La région de Dnipro, où les troupes russes sont parvenues à entrer depuis quelques semaines, est un refuge pour des dizaines de milliers d’Ukrainiens déplacés de la zone active de combat.
Malgré l’adversité, certains ont aussi décidé de secourir les animaux, autres victimes de la guerre.
Elles sont toutes trois assises dans un canapé moelleux, non pas dans un salon, mais à l’extérieur, dans l’abri couvert de tôle et grillagé du refuge pour chats qu’elles sont fières de présenter.
À Pavlohrad, dans la région de Dnipro, à quelques dizaines de kilomètres seulement de la ligne de front, Ludmila, Tanya et Oksana, trois femmes originaires de Toretsk, profitent du soleil, entourées d’une vingtaine de félins qu’elles ont sauvés de la ligne de front.
Avec l’aide du bataillon médical des Hospitaliers qui a construit ces enclos de fortune, elles en prennent soin quotidiennement, alors que leur propre vie a été bouleversée.
Elles ont été obligées de quitter leur domicile à Toretsk, une ville minière du bassin industriel du Donbass qui comptait 70 000 habitants avant 2014 : tombée aux mains des Russes en août 2025, elle est désormais en ruines.
Beaucoup d’animaux ne survivent pas dans la rue »
Comme 3,7 millions d’Ukrainiens, Ludmila, Tanya et Oksana, sont devenues « déplacées internes » , des réfugiées dans leur propre pays.
Ludmila, professeure de musique âgée de la cinquantaine, se rappelle de la première bombe tombée sur Toretsk :
« C’était en 2014, le 11 juillet, jour de mon anniversaire.
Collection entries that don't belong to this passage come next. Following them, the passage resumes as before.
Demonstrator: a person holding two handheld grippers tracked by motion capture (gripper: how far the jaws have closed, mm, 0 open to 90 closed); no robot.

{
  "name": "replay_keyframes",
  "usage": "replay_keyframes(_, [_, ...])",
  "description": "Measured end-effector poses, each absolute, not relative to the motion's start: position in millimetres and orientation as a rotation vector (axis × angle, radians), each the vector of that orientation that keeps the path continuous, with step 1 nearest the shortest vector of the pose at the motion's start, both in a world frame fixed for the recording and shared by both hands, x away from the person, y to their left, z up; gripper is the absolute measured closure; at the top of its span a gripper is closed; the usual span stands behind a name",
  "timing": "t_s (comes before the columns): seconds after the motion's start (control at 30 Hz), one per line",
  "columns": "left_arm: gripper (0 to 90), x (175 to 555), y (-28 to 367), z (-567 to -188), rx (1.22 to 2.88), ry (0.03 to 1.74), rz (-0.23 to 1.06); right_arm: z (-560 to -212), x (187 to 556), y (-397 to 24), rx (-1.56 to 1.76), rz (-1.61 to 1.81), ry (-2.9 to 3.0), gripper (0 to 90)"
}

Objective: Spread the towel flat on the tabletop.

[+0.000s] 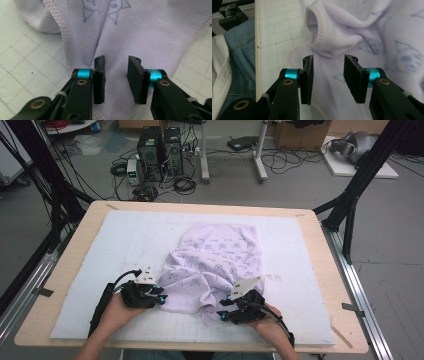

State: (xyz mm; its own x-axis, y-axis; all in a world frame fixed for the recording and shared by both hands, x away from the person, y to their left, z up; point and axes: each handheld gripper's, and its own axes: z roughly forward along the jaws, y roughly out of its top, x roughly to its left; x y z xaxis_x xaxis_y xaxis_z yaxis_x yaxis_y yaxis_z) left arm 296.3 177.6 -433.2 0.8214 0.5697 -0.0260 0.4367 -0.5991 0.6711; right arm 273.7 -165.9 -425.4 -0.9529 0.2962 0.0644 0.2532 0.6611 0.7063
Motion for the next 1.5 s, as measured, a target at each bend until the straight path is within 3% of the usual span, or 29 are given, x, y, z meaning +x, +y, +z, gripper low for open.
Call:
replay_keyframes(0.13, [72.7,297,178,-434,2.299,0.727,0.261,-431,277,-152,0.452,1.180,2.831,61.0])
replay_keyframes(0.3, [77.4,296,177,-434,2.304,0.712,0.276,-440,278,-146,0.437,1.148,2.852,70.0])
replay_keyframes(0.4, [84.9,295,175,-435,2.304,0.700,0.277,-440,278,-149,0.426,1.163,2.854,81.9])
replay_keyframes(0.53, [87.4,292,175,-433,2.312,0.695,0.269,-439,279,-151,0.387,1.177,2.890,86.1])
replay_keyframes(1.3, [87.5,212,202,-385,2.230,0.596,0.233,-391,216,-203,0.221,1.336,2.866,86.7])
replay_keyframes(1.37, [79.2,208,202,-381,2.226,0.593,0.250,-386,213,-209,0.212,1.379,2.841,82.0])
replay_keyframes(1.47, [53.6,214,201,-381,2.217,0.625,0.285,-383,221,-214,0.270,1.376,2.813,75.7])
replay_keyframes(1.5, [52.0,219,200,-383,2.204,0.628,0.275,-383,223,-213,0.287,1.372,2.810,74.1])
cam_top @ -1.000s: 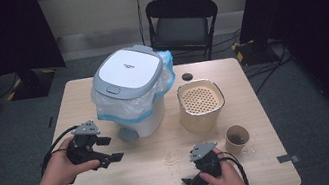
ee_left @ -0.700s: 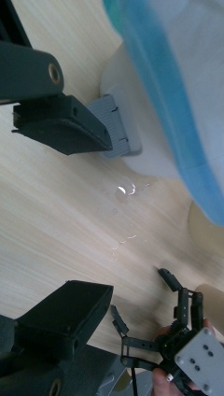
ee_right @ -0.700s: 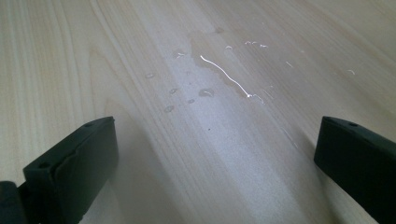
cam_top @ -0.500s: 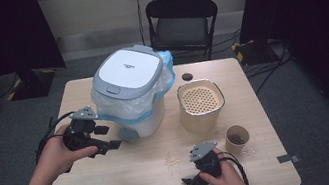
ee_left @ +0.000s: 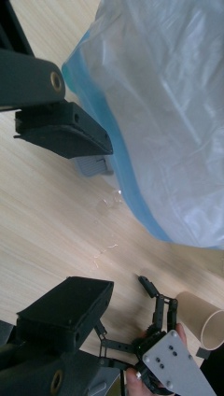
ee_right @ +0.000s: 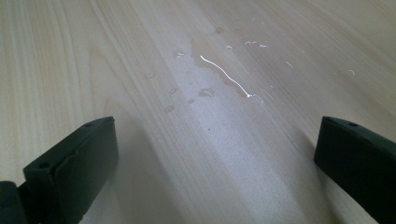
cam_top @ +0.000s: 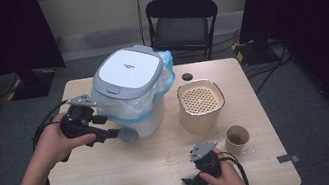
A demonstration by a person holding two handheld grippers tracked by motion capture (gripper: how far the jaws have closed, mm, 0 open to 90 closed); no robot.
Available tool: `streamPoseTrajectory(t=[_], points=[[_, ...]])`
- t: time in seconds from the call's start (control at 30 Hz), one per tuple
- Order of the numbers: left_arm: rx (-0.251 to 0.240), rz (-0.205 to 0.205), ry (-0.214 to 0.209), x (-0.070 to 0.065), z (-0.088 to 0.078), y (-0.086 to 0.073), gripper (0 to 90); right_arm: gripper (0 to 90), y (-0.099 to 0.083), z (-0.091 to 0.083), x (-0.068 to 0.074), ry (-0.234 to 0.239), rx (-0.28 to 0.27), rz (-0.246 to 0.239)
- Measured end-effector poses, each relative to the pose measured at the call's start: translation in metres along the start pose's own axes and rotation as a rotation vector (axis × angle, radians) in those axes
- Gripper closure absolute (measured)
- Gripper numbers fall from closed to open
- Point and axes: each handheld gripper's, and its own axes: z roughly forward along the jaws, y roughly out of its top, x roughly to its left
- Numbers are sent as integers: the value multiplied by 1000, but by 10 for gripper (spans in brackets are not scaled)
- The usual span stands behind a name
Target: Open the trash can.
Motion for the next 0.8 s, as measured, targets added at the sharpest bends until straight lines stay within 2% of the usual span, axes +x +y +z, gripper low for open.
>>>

Au moment où tout le monde m’appelait pour me présenter ses vœux, j’ai entendu la première explosion.
» Au fil des années, l’école de musique de Ludmila a perdu ses élèves, et la professeure a rallié ses deux voisines et amies, Tanya et Oksana pour s’occuper des animaux abandonnés :
« Ça nous paraissait normal, et plus encore après 2022, car beaucoup d’animaux ne survivent pas dans la rue lorsque leurs familles fuient. »
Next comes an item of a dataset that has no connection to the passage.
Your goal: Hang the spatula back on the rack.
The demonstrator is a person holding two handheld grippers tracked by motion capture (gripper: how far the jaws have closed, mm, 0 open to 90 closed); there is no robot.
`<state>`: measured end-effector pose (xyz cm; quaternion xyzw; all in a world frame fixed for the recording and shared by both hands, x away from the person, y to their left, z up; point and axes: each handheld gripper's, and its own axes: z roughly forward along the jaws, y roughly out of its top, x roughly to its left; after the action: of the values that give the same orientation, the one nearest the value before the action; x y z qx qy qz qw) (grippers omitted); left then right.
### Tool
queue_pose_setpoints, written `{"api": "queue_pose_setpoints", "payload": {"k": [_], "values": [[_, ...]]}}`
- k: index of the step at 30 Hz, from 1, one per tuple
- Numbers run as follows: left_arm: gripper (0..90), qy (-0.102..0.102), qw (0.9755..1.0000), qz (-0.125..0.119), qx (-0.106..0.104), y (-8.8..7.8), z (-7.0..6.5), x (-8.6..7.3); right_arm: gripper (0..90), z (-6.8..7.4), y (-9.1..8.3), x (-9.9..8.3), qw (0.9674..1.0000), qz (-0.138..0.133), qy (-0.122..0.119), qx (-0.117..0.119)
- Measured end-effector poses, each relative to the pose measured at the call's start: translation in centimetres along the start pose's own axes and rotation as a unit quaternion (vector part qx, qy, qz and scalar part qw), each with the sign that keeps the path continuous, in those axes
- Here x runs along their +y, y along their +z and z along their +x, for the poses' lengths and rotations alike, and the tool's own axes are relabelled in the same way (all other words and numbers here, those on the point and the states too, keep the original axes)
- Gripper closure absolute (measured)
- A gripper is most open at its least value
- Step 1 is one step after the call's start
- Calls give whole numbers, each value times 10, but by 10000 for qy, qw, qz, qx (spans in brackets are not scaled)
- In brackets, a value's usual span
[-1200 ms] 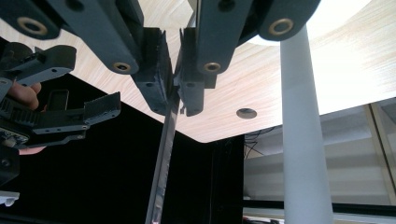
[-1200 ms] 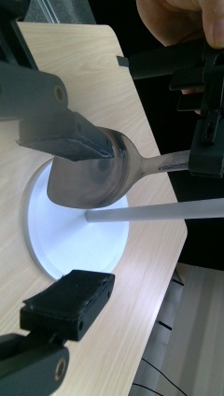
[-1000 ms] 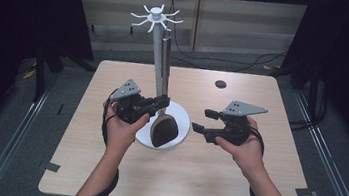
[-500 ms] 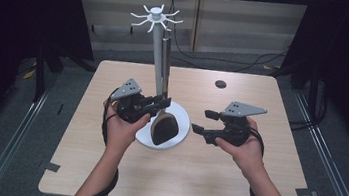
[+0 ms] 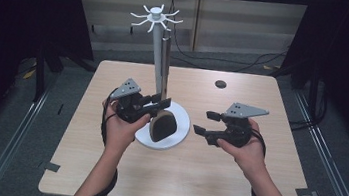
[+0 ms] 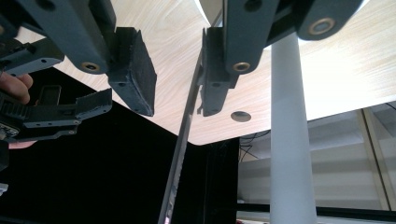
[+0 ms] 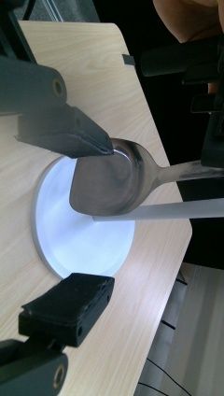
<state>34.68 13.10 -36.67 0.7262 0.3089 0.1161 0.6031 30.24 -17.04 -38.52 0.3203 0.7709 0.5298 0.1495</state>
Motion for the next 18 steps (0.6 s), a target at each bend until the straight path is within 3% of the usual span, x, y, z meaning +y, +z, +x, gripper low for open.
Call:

Tanya, ancienne éleveuse de bétail et bénévole dans une clinique vétérinaire, ajoute : « Ludmila ne se contentait pas de les nourrir, elle ramenait chez elle tous ceux qui n’auraient pas pu survivre ! »
Ludmila confirme : « Je suis restée aussi longtemps car je n’envisageais pas de les abandonner ! »
Un sens à leur vie
Au printemps 2024, lorsque la situation est devenue insoutenable et que Ludmila s’est résignée à quitter Toretsk, le bataillon médical des Hospitaliers l’a évacuée, tout comme Tanya et Oksana, et leurs protégés chats et chiens, auxquels se sont depuis ajoutés d’autres animaux évacués de la ligne de front.
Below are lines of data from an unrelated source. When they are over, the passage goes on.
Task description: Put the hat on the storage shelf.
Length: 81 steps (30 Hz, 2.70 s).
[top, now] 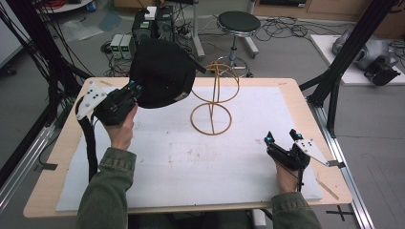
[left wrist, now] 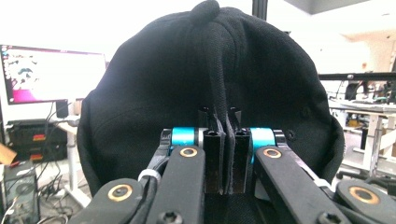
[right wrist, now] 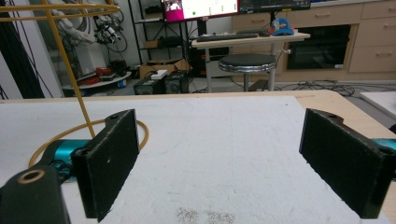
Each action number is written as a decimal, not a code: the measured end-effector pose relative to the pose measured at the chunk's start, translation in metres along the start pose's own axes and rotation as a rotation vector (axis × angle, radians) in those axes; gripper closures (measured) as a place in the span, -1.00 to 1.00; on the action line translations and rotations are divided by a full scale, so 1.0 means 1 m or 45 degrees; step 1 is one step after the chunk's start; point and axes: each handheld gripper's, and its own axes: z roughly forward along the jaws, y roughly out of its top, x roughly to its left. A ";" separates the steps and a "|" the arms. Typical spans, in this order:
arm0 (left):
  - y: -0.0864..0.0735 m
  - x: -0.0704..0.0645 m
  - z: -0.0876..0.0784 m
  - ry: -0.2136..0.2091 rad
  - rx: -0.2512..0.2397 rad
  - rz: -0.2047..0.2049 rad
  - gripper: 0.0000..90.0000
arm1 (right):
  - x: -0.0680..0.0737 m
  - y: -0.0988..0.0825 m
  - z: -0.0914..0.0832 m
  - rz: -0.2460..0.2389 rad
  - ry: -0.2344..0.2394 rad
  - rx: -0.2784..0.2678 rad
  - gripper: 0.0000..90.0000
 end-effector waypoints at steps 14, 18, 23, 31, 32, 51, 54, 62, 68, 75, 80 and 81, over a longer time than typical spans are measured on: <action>0.003 -0.001 0.048 -0.077 -0.066 -0.021 0.95 | 0.000 0.000 -0.001 0.016 0.010 0.003 -0.75; 0.002 -0.005 0.063 -0.111 -0.056 -0.034 0.95 | -0.002 -0.001 -0.002 0.022 0.005 0.000 -0.75; -0.002 -0.013 0.083 -0.163 -0.031 -0.045 0.95 | -0.003 -0.001 -0.003 0.018 -0.002 0.001 -0.75; -0.002 -0.028 0.115 -0.214 0.004 -0.060 0.95 | -0.002 -0.001 -0.003 0.015 0.005 -0.002 -0.75; -0.002 -0.028 0.115 -0.214 0.004 -0.060 0.95 | -0.002 -0.001 -0.003 0.015 0.005 -0.002 -0.75; -0.009 -0.038 0.149 -0.234 0.149 -0.045 0.95 | -0.003 -0.001 0.000 0.012 0.005 0.001 -0.75; -0.011 -0.038 0.150 -0.235 0.166 -0.056 0.95 | -0.003 -0.001 -0.001 0.012 0.008 -0.002 -0.75; -0.019 -0.041 0.154 -0.221 0.246 -0.057 0.94 | -0.002 -0.001 -0.001 0.011 0.005 -0.001 -0.75; -0.025 -0.047 0.155 -0.216 0.314 -0.030 0.94 | -0.002 -0.001 0.000 0.010 0.009 0.003 -0.75; -0.030 -0.047 0.152 -0.194 0.319 -0.052 0.93 | -0.002 -0.001 0.001 0.005 0.007 0.004 -0.75; -0.031 -0.047 0.149 -0.190 0.308 -0.042 0.92 | -0.002 -0.001 0.001 0.001 0.008 0.002 -0.75; -0.031 -0.047 0.149 -0.189 0.303 -0.046 0.91 | -0.002 -0.001 0.001 0.006 0.009 0.004 -0.75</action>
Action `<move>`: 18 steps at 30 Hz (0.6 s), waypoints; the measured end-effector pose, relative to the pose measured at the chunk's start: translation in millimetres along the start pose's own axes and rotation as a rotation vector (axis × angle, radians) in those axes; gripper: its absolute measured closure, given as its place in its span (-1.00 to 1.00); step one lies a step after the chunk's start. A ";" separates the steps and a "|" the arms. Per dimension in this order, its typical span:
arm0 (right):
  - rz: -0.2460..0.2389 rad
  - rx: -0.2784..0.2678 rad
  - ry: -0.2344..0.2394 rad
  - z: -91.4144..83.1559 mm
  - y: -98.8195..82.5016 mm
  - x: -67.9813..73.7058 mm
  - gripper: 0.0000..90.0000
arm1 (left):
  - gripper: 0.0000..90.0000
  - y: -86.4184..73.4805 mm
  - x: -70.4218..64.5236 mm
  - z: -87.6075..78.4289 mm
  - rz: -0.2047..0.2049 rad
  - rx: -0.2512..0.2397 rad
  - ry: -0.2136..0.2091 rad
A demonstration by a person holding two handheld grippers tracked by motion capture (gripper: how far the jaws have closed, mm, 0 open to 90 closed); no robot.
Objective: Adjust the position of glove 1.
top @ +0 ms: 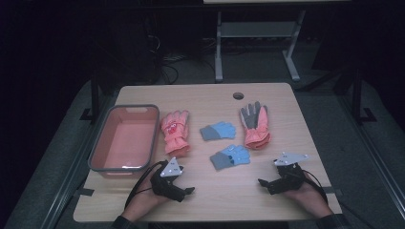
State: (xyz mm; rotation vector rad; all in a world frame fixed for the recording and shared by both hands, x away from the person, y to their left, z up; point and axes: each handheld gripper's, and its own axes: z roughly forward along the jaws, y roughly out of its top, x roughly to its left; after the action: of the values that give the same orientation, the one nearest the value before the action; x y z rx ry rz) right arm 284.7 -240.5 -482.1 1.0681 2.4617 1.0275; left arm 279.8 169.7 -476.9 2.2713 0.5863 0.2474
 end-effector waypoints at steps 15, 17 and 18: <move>0.021 -0.013 0.077 -13.2 25.3 2.7 0.88 | -0.71 0.5 1.0 -0.1 0.003 0.006 -0.003; 0.029 -0.004 0.105 -9.2 33.4 2.8 1.00 | -0.71 0.5 1.0 -0.1 0.003 0.006 -0.003; 0.029 -0.004 0.105 -9.2 33.4 2.8 1.00 | -0.71 0.5 0.9 -0.1 0.003 0.006 -0.003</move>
State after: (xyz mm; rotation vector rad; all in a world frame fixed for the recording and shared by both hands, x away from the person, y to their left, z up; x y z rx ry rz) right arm 296.1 -227.2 -452.1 1.0776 2.5314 1.1244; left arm 280.7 169.9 -476.4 2.2782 0.5836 0.2441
Depuis, Ludmila a pu reprendre son activité de professeure de musique à Kiev, où elle vit chez son fils avec huit chats et deux chiens, tous rescapés de Toretsk :
« Je continue de travailler pour pouvoir aider ce refuge financièrement, et lorsque je ne peux pas me déplacer, j’envoie de la nourriture, chaque mois ».
Tanya et Oksana, toutes deux retraitées, n’ont pas de famille chez qui aller.
Elles touchent bien une pension de « relocalisation », mais celle-ci est insuffisante pour envisager de s’installer plus loin de la ligne de front, comme l’explique Oksana : «
On reste ici à cause de nos revenus, mais aussi parce que la plupart des propriétaires ne veulent pas d’animaux dans leurs appartements.
Oksana et Tanya savent que devant les avancées des troupes russes, il leur faudra peut-être à nouveau fuir, plus à l’Ouest.
En attendant, elles logent à côté du refuge, et c’est par les soins qu’elles procurent quotidiennement aux animaux et en cultivant le lien qui les unit toutes trois que ces dames de Toretsk trouvent encore un sens à leur vie.